**Exercise goal**
Find the string "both" in the records. Copy each line that has it.

Stored data entries

- Opening Delimiter -

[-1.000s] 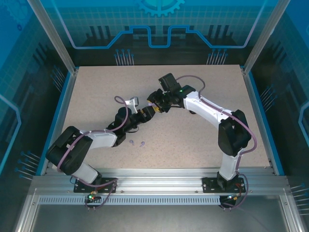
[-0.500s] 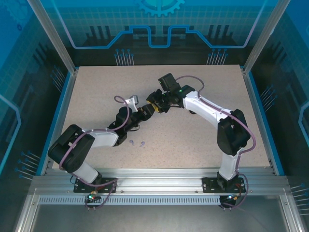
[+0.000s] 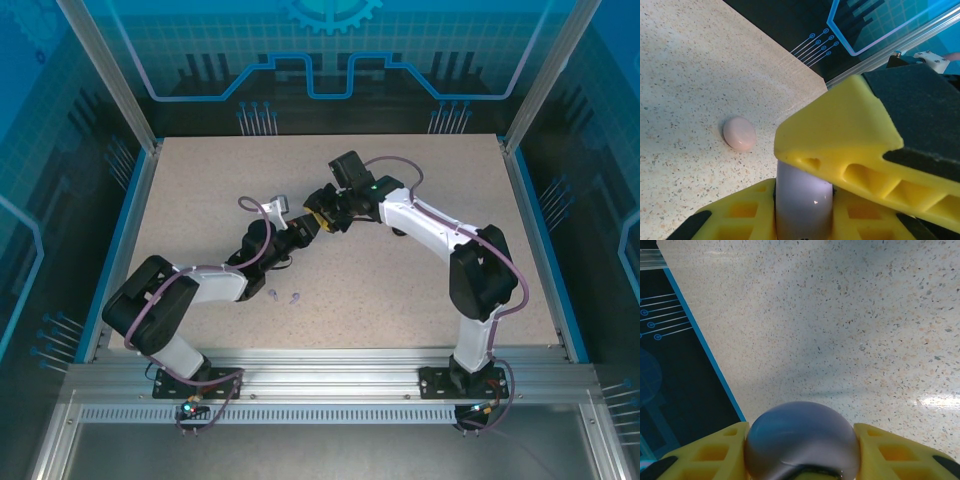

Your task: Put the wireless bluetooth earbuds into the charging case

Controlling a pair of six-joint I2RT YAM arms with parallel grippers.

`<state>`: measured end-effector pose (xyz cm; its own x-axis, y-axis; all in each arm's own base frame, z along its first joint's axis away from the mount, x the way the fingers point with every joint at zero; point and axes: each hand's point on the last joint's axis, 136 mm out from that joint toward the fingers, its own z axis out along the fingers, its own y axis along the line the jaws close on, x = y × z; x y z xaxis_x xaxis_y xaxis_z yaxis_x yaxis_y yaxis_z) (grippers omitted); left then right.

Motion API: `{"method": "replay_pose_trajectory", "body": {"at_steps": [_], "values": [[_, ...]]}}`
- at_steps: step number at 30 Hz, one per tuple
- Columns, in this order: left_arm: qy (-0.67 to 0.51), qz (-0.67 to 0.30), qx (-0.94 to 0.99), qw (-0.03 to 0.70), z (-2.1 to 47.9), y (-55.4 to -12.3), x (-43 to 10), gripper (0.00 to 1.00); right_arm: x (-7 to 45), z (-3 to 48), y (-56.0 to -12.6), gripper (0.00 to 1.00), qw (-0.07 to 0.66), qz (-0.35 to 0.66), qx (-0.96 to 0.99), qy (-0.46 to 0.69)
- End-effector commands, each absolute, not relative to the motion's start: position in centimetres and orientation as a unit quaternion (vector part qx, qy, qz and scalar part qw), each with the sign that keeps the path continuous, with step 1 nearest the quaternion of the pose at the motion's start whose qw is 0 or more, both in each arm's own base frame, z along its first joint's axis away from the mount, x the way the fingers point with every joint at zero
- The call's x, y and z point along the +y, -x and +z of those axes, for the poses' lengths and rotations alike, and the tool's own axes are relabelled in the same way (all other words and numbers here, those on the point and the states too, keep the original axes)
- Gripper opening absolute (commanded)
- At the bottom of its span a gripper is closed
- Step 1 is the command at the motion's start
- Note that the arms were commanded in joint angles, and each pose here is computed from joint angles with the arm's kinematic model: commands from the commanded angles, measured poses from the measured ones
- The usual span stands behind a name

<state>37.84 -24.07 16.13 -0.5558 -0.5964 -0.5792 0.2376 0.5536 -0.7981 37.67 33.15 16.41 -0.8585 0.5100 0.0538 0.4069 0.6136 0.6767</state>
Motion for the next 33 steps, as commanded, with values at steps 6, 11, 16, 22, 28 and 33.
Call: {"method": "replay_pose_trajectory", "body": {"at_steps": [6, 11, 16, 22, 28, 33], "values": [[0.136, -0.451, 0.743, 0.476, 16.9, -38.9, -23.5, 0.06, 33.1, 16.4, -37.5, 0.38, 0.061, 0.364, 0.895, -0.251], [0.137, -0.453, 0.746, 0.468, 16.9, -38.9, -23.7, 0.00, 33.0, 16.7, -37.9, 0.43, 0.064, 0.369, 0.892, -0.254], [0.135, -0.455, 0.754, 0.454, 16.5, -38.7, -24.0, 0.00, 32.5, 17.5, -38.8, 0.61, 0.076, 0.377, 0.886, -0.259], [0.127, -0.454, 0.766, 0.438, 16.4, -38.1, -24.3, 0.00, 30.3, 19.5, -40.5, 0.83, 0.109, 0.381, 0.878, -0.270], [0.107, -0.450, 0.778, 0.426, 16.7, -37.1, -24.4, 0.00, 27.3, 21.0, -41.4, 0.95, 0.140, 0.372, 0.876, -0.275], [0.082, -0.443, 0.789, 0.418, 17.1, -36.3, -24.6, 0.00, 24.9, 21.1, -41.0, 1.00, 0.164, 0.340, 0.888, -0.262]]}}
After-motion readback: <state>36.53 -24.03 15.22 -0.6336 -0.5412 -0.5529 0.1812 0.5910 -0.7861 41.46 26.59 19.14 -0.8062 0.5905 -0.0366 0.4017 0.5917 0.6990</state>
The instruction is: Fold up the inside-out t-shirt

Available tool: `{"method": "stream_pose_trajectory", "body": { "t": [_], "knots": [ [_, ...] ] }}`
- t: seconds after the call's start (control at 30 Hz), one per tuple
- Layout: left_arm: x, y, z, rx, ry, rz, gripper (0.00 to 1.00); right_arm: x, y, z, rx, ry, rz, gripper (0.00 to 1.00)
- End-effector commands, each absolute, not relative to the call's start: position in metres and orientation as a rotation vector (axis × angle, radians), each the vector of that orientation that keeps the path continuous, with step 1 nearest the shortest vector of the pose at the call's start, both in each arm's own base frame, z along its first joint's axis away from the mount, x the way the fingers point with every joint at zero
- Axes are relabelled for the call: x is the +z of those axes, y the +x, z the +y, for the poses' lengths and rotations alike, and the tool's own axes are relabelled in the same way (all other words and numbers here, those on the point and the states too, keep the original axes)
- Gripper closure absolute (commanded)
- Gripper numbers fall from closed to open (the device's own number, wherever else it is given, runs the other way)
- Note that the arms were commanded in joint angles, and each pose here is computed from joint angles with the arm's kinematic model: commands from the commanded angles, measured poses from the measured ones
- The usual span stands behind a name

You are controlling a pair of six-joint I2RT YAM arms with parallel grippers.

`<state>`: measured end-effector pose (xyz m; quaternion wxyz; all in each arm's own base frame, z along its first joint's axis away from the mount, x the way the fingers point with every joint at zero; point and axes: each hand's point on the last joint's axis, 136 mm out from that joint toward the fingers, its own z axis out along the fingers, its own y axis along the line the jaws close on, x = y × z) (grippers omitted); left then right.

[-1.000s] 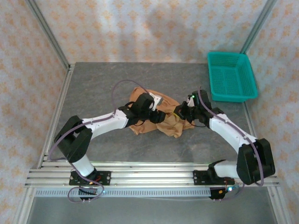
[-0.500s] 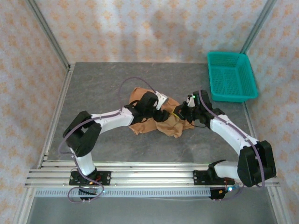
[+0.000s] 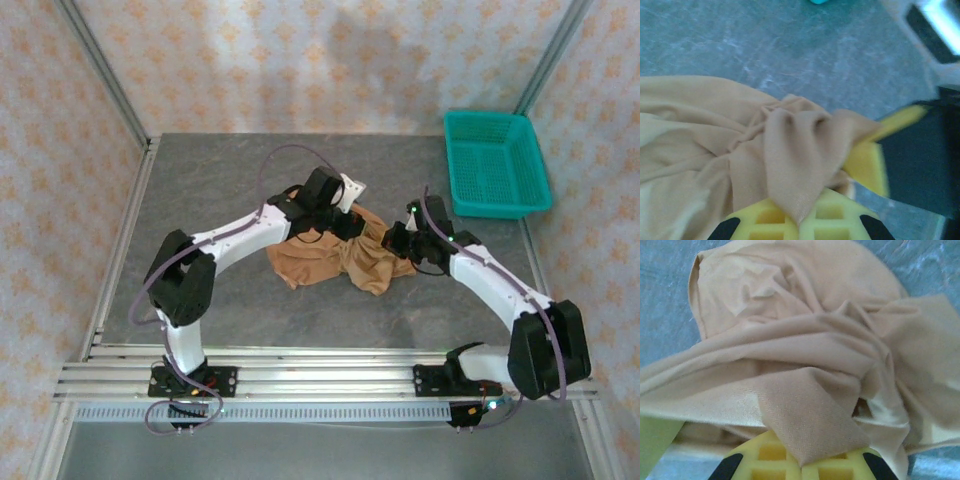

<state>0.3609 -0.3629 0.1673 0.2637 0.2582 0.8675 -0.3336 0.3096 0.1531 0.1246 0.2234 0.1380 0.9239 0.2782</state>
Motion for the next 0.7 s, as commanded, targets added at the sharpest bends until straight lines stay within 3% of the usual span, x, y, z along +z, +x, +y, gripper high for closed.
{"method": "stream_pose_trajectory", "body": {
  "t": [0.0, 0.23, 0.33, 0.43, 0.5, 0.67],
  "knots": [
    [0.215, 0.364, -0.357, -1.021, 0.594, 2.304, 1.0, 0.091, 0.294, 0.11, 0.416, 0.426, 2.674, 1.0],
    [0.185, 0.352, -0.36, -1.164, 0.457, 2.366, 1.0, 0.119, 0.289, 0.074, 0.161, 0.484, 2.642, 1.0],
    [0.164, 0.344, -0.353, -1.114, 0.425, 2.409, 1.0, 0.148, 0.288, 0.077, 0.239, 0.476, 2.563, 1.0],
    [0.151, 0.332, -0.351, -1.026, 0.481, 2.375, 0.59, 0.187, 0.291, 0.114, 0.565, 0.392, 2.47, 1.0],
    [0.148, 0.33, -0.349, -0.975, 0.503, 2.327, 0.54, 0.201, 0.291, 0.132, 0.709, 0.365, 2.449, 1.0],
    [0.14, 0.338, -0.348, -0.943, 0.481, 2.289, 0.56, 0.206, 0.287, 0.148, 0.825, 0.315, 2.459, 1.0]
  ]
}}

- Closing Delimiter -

**Exercise response**
- End-effector commands, each absolute, not relative to the motion's start: position in centimetres and orientation as a unit quaternion (vector part qx, qy, qz and scalar part qw), each with the sign that keeps the path continuous, with step 1 nearest the quaternion of the pose at the motion's start whose qw is 0 or more, both in each arm's own base frame, z along its first joint's axis away from the mount, x the way the fingers point with every joint at zero
- End-effector commands, each absolute, not relative to the call's start: position in metres and orientation as a rotation vector (axis × angle, radians), each the vector of that orientation that keeps the path continuous, with step 1 nearest the shortest vector of the pose at the call's start, both in each arm's own base frame, z along its first joint's axis away from the mount, x the way the fingers point with every joint at zero

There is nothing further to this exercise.